Mutual TLS (mTLS) closes this gap at the TLS handshake level. The regional CDN requires every connecting peer to present a valid certificate signed by a CA it trusts. The edge CDN has that certificate. Customers do not. A direct connection from a customer fails before a single HTTP byte is exchanged, not because of a firewall rule or an IP allowlist that can be routed around, but because the customer cannot produce the correct cryptographic credential.
This tutorial walks through the full setup: building the certificate authority, issuing certificates to both CDN tiers, configuring the regional CDN (ATS) to require client certificates, and configuring the edge CDN (ATS) to present one when connecting upstream.
Architecture Overview
Before touching a single command, understand what you are building:
[Customer] ──HTTPS──→ [Edge CDN - ATS]
│
mTLS (client cert)
│
↓
[Regional CDN - ATS]
│
HTTP
│
↓
[Origin]
- Edge CDN: terminates HTTPS for customers, caches responses, and forwards cache misses to the regional CDN. It presents a client certificate in every upstream request.
- Regional CDN: accepts connections only from peers that hold a certificate signed by the internal CA. It terminates TLS from the edge, caches responses, and fetches from the origin on miss.
- Customer: can reach the edge CDN. Cannot establish a TLS connection to the regional CDN because they have no valid client certificate.
Both ATS instances run on Ubuntu. You will configure the regional CDN first (server side), then the edge CDN (client side).
Prerequisites
You need:
- Two Ubuntu 22.04 LTS servers (or later), both with Apache Traffic Server installed
regional-cdnserver: the internal upstream tieredge-cdnserver: the customer-facing tier
- ATS installed on both. If not done yet, follow Install and Configure Apache Traffic Server as a Caching Reverse Proxy on Ubuntu
- TLS termination already configured on both nodes. For a refresher, see Configure SSL/TLS Termination in Apache Traffic Server
opensslavailable on both servers (ships with Ubuntu by default)sudoaccess on both servers- A hostname or IP for the regional CDN reachable from the edge CDN, in this tutorial we use
regional-cdn.internal.example.com
Step 1: Create the Internal Certificate Authority
The CA is the root of trust. You will sign both the regional CDN’s server certificate and the edge CDN’s client certificate from it. Only certificates signed by this CA will be accepted by the regional CDN.

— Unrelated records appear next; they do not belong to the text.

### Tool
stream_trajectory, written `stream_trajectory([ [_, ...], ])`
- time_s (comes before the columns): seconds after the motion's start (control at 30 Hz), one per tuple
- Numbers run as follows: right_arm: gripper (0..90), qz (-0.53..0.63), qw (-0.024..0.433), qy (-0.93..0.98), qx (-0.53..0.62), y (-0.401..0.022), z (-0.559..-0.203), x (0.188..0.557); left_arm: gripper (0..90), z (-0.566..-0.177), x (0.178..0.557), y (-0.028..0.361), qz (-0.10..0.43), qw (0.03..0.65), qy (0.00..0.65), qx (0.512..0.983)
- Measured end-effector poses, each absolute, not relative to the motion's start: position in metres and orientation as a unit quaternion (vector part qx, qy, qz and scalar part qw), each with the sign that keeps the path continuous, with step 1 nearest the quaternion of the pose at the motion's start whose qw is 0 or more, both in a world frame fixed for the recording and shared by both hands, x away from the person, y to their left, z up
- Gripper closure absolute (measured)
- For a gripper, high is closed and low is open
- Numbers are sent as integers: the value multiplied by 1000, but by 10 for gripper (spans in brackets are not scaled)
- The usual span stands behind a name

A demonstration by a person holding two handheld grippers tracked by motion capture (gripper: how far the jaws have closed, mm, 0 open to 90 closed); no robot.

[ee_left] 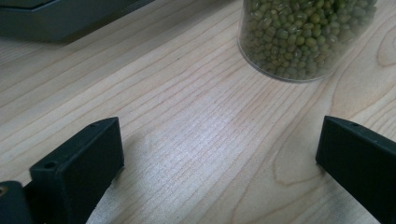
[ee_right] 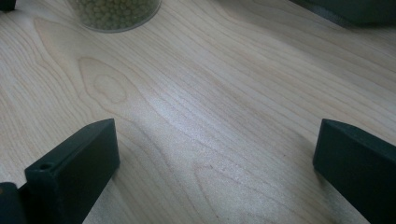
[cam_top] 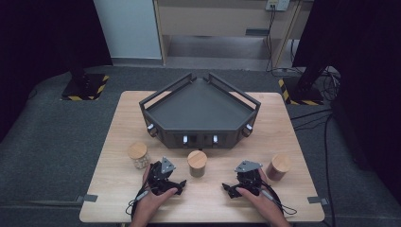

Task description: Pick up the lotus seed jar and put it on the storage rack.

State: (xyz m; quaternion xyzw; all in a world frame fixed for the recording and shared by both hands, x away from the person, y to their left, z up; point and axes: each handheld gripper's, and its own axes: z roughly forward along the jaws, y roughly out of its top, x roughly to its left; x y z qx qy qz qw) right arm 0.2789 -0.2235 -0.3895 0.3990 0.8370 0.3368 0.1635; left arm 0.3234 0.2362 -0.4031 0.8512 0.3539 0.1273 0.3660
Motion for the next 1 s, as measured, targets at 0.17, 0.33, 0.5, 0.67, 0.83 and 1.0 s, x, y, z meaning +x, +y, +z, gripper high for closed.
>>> stream_trajectory([
  [0.17, 7, 337, 163, 837, 399, -223, -389, 279, 0, -403, 323, 236, 127, 366, 354, 851],
  [0.33, 7, 337, 164, 837, 399, -223, -389, 279, 0, -403, 324, 236, 127, 366, 354, 851],
  [0.5, 7, 337, 163, 837, 399, -223, -389, 279, 0, -403, 324, 236, 127, 366, 354, 852],
  [0.67, 8, 337, 164, 837, 399, -224, -389, 279, 0, -403, 323, 237, 127, 367, 355, 850],
  [0.83, 8, 337, 163, 837, 399, -223, -389, 279, 12, -403, 324, 239, 127, 369, 352, 851],
  [1.0, 8, 337, 163, 837, 399, -224, -389, 279, 11, -404, 322, 243, 127, 374, 353, 848],
])
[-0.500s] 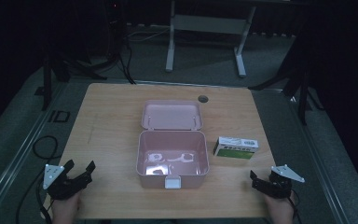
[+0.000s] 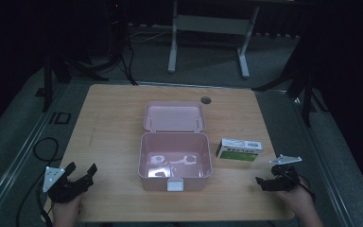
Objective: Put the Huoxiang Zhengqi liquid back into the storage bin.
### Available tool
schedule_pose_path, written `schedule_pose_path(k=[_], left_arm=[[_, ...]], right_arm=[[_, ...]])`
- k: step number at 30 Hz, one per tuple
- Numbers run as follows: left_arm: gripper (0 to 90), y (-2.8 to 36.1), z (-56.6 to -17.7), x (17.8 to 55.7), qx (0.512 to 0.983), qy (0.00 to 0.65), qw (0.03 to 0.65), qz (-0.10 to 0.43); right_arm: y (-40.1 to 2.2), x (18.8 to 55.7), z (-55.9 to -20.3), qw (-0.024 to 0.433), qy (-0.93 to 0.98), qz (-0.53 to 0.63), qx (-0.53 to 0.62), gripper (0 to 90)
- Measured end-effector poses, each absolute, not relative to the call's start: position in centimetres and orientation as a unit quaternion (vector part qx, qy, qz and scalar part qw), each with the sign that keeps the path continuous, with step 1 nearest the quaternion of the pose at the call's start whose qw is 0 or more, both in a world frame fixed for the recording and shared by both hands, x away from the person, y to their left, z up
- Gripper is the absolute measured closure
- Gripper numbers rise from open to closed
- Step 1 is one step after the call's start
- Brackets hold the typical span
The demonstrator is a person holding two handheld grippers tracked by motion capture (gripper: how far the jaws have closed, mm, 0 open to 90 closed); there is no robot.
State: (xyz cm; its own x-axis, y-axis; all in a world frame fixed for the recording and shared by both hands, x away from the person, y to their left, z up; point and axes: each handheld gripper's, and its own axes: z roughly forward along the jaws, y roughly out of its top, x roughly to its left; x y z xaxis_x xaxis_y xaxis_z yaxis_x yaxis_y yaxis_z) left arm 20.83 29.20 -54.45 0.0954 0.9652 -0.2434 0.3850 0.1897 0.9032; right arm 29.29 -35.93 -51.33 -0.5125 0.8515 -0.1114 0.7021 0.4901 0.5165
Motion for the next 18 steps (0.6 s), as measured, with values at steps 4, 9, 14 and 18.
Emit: schedule_pose_path(k=[4, 9, 14, 18], left_arm=[[15.9, 29.2, -54.4, 20.7, 0.557, 0.596, 0.492, 0.305], [15.9, 29.5, -54.3, 20.5, 0.547, 0.596, 0.502, 0.305], [15.9, 29.9, -54.4, 20.5, 0.535, 0.605, 0.510, 0.296], [15.9, 29.9, -54.4, 20.6, 0.537, 0.603, 0.510, 0.296]], right_arm=[[-35.1, 29.9, -50.8, 0.135, 0.916, 0.139, 0.350, 12.3], [-34.0, 30.6, -50.6, 0.076, 0.961, 0.086, 0.251, 12.8], [-32.5, 31.0, -49.9, 0.039, 0.981, 0.064, 0.180, 15.0], [-30.8, 30.8, -49.5, 0.019, 0.989, 0.051, 0.134, 15.2]])
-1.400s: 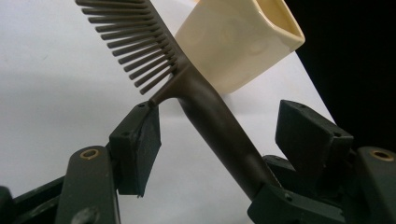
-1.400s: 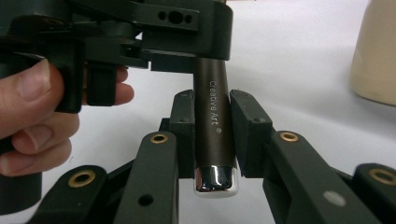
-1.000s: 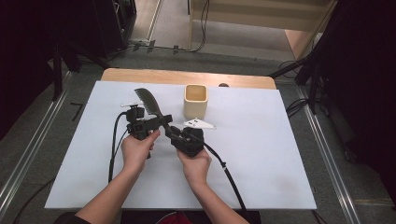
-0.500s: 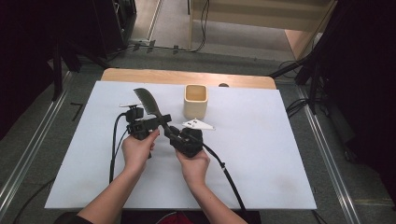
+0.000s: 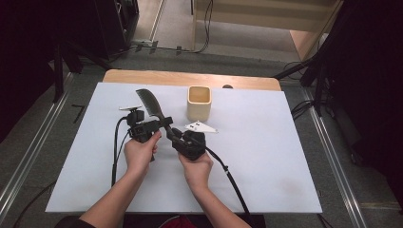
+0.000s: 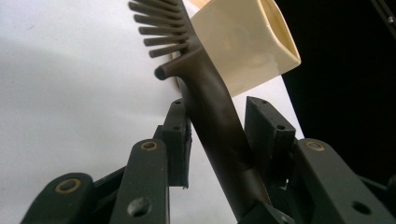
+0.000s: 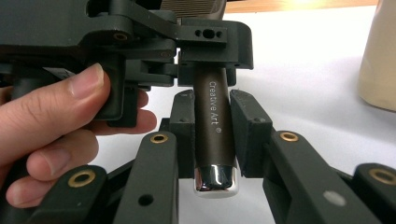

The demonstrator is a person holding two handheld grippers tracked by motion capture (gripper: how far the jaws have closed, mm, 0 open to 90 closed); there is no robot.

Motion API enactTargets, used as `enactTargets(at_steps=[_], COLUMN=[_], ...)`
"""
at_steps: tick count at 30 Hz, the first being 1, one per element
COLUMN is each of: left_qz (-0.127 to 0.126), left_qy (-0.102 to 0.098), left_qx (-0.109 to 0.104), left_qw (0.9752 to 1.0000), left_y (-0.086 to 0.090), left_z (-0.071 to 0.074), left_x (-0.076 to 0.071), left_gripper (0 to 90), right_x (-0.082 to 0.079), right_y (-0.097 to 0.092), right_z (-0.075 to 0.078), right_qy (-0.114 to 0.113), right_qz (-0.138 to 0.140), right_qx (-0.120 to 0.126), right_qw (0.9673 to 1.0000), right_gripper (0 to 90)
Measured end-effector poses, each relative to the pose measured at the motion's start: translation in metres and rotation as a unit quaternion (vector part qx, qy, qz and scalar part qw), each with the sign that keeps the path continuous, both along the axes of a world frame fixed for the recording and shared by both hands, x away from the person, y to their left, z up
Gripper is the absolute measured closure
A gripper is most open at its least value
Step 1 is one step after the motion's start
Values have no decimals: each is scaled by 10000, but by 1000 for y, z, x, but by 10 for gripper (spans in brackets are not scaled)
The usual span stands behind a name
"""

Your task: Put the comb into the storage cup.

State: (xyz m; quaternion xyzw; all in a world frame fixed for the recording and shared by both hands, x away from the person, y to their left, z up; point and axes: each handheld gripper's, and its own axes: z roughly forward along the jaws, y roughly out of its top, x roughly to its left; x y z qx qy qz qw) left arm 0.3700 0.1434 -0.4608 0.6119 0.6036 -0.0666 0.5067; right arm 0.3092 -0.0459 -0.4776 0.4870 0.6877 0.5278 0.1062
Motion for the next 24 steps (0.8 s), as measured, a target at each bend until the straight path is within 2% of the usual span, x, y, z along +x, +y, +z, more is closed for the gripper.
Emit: enactTargets(at_steps=[13,18,24], left_qz=[-27,0,-23], left_qy=[-12,130,161], left_qx=[-214,-488,-594], left_qw=[9998,9987,9981], left_y=[2,5,6], left_z=[1,-1,-1], left_x=[-1,-1,-1], left_gripper=[672,693,710], right_x=[1,1,0], right_y=[0,0,1], right_z=[-1,-2,-2], right_qy=[-89,-70,-86], right_qz=[88,110,129], right_qx=[-69,-60,-112], right_qw=[9999,9999,9998], right_gripper=[700,699,696])
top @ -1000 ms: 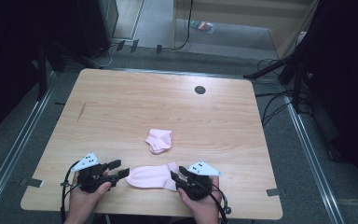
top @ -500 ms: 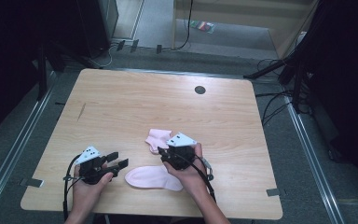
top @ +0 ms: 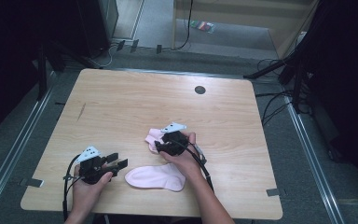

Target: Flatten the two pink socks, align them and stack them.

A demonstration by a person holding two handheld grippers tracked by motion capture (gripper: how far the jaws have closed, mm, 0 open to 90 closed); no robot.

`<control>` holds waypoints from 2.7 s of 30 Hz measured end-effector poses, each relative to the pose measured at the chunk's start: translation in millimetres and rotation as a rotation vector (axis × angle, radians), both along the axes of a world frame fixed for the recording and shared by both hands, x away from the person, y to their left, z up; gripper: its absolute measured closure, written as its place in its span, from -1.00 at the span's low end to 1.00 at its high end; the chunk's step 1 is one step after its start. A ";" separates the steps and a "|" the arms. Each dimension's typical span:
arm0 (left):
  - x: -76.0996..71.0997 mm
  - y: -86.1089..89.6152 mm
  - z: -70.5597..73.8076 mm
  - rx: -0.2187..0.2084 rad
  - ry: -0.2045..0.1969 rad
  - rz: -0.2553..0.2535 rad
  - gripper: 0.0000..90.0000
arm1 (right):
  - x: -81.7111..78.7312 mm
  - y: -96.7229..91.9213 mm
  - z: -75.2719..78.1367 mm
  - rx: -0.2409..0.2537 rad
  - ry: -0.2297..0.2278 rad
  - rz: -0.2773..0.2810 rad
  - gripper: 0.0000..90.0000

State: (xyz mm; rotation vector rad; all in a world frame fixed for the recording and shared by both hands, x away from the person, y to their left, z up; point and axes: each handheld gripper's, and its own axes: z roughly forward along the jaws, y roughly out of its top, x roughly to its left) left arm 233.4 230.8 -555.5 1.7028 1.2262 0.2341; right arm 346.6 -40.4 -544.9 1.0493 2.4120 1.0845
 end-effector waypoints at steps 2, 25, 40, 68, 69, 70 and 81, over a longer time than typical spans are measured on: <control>0.3 -0.1 -0.1 0.000 0.003 0.004 -0.06 | -1.1 -0.5 -0.3 0.003 -0.004 -0.001 0.30; 1.2 1.1 0.1 -0.008 -0.003 0.019 -0.07 | -42.8 28.9 13.8 0.131 0.137 -0.327 0.24; 3.9 3.0 -0.6 -0.015 0.012 0.038 -0.07 | -59.9 42.9 22.6 0.064 0.099 0.003 0.69; 11.8 -14.8 14.7 0.018 -0.011 -0.040 -0.06 | -35.7 9.6 54.7 0.288 0.126 -0.144 1.00; 11.8 -14.8 14.7 0.018 -0.011 -0.040 -0.06 | -35.7 9.6 54.7 0.288 0.126 -0.144 1.00; 13.9 -14.4 15.4 0.012 -0.010 -0.036 -0.06 | -29.2 4.0 59.0 0.309 0.114 -0.162 1.00; 18.0 -13.7 13.0 0.012 0.008 -0.034 -0.06 | 30.6 -28.2 58.1 0.340 0.063 -0.275 0.67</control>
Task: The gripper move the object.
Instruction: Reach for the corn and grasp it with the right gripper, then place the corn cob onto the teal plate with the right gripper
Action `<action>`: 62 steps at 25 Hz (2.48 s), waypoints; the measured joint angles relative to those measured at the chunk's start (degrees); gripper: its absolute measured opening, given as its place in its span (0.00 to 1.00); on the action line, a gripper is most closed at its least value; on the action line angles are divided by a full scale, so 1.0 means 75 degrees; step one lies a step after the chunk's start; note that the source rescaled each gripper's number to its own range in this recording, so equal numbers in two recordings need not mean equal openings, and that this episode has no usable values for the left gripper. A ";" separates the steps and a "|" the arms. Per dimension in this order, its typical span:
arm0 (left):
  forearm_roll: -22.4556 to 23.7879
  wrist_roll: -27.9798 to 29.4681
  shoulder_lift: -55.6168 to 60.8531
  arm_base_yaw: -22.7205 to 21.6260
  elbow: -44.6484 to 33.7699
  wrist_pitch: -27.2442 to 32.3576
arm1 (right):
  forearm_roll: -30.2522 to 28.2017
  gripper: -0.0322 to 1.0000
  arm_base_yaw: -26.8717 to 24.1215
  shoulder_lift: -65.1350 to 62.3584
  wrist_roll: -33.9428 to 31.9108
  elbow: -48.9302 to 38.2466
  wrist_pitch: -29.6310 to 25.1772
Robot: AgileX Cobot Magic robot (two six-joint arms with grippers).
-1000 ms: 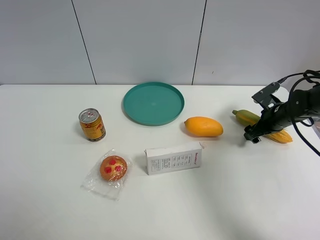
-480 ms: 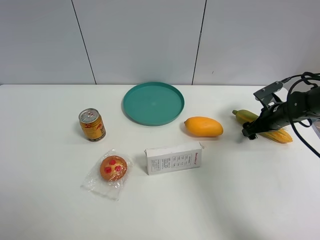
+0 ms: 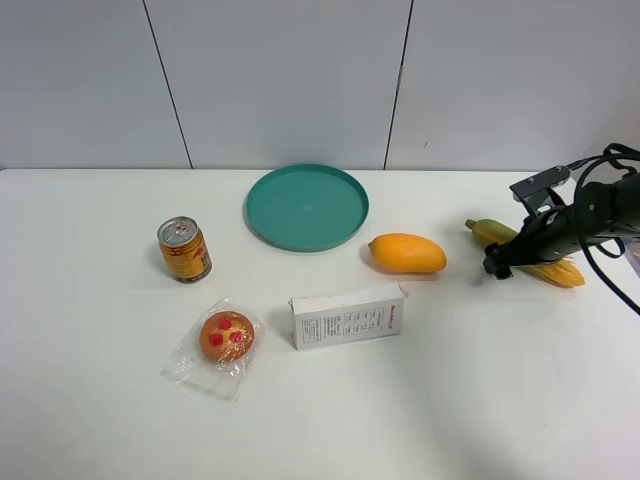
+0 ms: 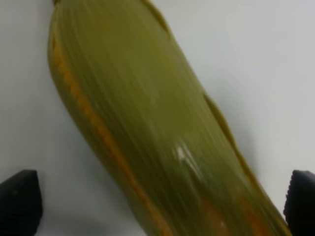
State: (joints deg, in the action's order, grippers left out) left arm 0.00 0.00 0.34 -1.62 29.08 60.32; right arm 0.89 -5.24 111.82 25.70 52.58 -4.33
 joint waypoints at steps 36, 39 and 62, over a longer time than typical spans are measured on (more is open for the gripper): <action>0.0000 0.0000 0.0000 0.0000 0.0000 0.0000 | 0.1077 1.00 0.0000 0.0905 -0.0275 0.2704 -0.4021; 0.0000 0.0000 0.0000 0.0000 0.0000 0.0000 | 0.1077 0.96 0.0000 0.1033 -0.0258 0.2704 -0.3993; 0.0000 0.0000 0.0000 0.0000 0.0000 0.0000 | 0.1456 0.05 0.0000 -0.1652 0.0077 0.2718 -0.7344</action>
State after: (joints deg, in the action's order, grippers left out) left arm 0.00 0.00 0.34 -1.62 29.08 60.32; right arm 11.81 -5.24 99.43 26.27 72.97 -59.41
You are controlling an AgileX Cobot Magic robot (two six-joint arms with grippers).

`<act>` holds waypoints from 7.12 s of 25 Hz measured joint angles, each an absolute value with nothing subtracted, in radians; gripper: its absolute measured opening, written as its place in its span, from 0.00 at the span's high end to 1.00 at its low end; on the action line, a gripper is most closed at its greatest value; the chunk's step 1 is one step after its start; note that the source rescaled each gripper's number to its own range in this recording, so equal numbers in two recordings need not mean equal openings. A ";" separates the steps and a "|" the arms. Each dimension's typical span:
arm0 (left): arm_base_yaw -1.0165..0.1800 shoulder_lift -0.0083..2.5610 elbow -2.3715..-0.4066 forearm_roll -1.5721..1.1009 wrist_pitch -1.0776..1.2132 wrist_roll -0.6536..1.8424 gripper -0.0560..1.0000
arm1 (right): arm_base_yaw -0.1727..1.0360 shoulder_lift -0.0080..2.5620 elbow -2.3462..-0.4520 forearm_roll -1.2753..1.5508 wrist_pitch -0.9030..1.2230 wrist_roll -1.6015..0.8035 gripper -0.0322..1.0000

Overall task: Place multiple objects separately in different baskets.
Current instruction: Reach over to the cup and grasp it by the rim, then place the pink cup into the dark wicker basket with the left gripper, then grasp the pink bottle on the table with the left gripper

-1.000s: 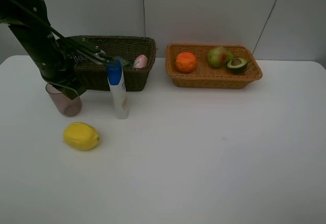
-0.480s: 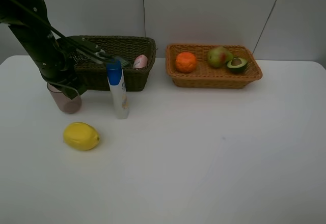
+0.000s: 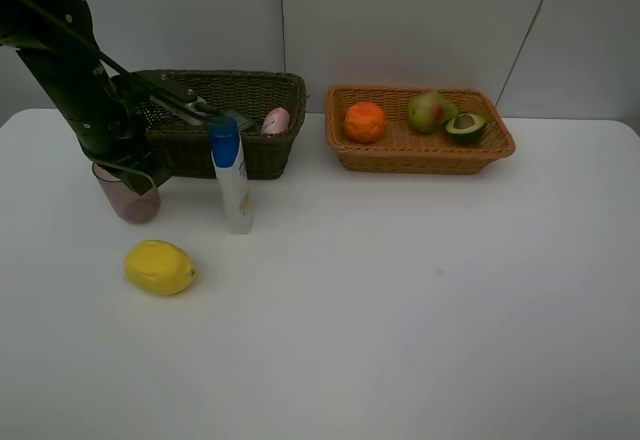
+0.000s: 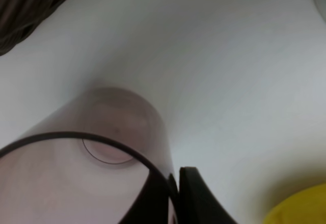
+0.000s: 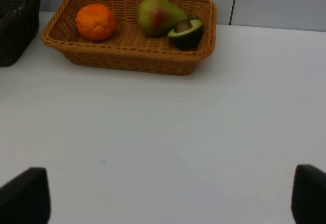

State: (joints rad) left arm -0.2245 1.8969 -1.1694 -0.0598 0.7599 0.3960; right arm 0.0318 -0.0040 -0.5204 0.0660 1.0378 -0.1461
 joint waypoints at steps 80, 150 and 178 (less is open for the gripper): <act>-0.225 2.074 -1.705 -0.093 0.763 0.341 0.95 | 0.032 -0.004 -0.520 0.067 1.038 -0.146 0.00; -0.291 1.873 -1.702 -0.221 0.839 0.220 0.00 | 0.032 -0.004 -0.520 0.067 1.038 -0.146 0.00; -0.504 1.911 -1.702 -0.068 1.126 -0.363 0.00 | 0.032 -0.004 -0.520 0.067 1.038 -0.146 0.00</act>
State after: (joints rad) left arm -0.5039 1.9109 -1.7016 -0.0676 1.1265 -0.3627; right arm 0.0318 -0.0040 -0.5204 0.0668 1.0378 -0.1461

Run these commands on a secure admin machine or on the regional CDN server. Never put the CA private key on the edge CDN or any customer-facing node.
Create a directory to hold the PKI material:
sudo mkdir -p /etc/trafficserver/ssl/pki
cd /etc/trafficserver/ssl/pki
Generate the CA private key:
sudo openssl genrsa -out internal-ca.key 4096
Generate the self-signed CA certificate:
sudo openssl req -new -x509 -days 3650 \
-key internal-ca.key \
-out internal-ca.pem \
-subj "/C=US/O=MyCompany/OU=CDN-Infrastructure/CN=CDN-Internal-CA"
Lock down the CA key immediately, it should only be readable by root:
sudo chmod 400 /etc/trafficserver/ssl/pki/internal-ca.key
Step 2: Generate the Regional CDN Server Certificate
The regional CDN presents this certificate to the edge CDN during the TLS handshake. The edge CDN verifies it against the CA.
Still in the PKI directory on your regional CDN server:
sudo openssl genrsa -out regional-server.key 2048
Create the Certificate Signing Request:
sudo openssl req -new \
-key regional-server.key \
-out regional-server.csr \
-subj "/C=US/O=MyCompany/OU=CDN-Infrastructure/CN=regional-cdn.internal.example.com"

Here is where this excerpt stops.